▸ What you should do
A complete answer lists every line of the material where the string "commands" occurs.

▸ Data for this task
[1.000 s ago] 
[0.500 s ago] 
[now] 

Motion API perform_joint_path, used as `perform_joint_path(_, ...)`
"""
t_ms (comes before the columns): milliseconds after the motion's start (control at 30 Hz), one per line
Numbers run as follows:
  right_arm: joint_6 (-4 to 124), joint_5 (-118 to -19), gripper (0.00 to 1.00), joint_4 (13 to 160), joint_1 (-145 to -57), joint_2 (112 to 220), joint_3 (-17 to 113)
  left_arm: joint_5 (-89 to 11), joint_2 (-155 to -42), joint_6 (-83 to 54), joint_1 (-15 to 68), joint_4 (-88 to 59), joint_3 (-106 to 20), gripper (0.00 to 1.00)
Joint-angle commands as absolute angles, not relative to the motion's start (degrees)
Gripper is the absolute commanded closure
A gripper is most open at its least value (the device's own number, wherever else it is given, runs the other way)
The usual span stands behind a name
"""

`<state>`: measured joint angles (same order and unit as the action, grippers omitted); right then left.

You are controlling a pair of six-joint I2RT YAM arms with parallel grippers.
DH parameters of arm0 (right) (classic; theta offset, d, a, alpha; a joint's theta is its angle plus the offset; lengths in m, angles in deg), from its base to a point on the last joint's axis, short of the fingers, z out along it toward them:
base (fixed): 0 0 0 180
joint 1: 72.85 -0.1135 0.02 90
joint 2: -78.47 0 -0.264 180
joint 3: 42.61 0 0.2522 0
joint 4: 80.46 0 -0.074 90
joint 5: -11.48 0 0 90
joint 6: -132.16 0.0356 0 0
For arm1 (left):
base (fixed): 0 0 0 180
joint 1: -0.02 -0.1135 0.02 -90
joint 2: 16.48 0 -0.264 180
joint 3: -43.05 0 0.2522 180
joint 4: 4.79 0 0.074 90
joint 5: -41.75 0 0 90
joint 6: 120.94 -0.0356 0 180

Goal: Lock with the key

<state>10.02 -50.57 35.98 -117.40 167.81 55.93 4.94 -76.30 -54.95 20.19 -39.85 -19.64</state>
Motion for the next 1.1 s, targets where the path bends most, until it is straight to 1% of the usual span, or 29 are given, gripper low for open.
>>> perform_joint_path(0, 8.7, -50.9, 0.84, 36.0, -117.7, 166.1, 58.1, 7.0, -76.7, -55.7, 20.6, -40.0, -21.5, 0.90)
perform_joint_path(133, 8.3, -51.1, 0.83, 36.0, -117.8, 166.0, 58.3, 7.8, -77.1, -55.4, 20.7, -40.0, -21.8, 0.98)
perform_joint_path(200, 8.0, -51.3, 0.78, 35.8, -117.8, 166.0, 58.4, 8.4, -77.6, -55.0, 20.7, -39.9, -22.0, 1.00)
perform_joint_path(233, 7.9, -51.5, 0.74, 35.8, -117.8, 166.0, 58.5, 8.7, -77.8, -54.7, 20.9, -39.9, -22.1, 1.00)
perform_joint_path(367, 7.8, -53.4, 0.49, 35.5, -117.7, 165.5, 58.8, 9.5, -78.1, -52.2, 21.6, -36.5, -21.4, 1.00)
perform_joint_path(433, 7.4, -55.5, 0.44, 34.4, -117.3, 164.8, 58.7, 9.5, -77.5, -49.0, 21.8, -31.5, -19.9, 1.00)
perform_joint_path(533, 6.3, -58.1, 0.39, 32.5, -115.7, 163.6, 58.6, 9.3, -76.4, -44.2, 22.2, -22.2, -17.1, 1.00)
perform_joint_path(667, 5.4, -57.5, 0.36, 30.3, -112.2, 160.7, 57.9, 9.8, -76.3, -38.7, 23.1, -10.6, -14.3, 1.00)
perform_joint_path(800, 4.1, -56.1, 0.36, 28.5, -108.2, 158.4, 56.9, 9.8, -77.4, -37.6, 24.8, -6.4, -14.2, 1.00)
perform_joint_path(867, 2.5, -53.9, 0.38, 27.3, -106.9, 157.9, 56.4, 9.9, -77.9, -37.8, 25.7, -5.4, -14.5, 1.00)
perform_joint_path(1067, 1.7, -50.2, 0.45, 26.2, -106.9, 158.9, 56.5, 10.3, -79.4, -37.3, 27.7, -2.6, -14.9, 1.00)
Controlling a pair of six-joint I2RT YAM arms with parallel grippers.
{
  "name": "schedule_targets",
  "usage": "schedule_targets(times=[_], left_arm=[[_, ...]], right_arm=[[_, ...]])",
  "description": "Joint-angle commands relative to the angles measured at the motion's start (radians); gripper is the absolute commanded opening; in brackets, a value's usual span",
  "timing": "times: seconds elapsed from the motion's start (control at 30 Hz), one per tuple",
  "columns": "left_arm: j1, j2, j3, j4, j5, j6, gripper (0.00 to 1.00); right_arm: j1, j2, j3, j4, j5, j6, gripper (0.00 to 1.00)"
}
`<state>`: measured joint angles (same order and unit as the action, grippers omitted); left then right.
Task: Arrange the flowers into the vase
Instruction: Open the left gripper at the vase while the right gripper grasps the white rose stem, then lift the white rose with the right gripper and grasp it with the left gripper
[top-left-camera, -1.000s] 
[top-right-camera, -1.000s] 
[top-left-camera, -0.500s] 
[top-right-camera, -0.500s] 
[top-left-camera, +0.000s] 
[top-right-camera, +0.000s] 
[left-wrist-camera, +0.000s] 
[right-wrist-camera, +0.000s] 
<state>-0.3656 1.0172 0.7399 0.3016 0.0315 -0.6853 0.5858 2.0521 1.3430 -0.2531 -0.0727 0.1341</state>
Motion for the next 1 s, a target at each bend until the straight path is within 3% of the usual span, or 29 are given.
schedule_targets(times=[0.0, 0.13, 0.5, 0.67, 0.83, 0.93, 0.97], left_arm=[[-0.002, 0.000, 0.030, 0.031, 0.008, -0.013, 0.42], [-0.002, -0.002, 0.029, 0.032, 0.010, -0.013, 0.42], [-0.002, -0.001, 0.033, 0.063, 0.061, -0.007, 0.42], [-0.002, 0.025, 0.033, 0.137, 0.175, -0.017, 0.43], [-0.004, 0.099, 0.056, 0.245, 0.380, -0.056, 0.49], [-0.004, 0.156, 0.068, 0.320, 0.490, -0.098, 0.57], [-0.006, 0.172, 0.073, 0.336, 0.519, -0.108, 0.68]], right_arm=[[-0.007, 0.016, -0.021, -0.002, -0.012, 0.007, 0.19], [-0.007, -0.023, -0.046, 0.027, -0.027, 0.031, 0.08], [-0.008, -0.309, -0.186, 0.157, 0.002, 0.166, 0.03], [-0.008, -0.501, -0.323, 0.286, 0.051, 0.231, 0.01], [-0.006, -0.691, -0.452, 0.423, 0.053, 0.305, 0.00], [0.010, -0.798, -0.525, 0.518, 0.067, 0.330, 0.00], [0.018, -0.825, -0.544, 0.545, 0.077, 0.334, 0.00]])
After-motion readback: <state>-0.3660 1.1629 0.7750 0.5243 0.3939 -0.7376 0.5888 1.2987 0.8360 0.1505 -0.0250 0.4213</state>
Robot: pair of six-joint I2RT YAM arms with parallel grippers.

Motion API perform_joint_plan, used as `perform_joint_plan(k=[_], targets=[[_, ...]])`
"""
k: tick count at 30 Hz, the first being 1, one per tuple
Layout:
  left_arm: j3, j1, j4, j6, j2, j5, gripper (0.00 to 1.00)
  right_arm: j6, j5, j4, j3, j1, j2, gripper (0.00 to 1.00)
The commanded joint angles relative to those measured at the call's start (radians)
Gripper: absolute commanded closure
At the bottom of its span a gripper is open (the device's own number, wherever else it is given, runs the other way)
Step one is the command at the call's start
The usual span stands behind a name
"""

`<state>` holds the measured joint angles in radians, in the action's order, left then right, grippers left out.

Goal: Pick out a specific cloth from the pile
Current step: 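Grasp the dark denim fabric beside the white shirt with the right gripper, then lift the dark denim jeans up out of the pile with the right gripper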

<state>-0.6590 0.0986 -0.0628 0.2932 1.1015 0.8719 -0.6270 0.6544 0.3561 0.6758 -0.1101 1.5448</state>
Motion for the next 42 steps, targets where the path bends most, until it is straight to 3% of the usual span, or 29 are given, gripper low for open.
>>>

▸ Solution to this task
Joint-angle commands as absolute angles, not relative to the motion's start (degrees)
  "description": "Joint-angle commands relative to the angles measured at the motion's start (radians); gripper is the absolute commanded opening; in brackets, a value's usual span",

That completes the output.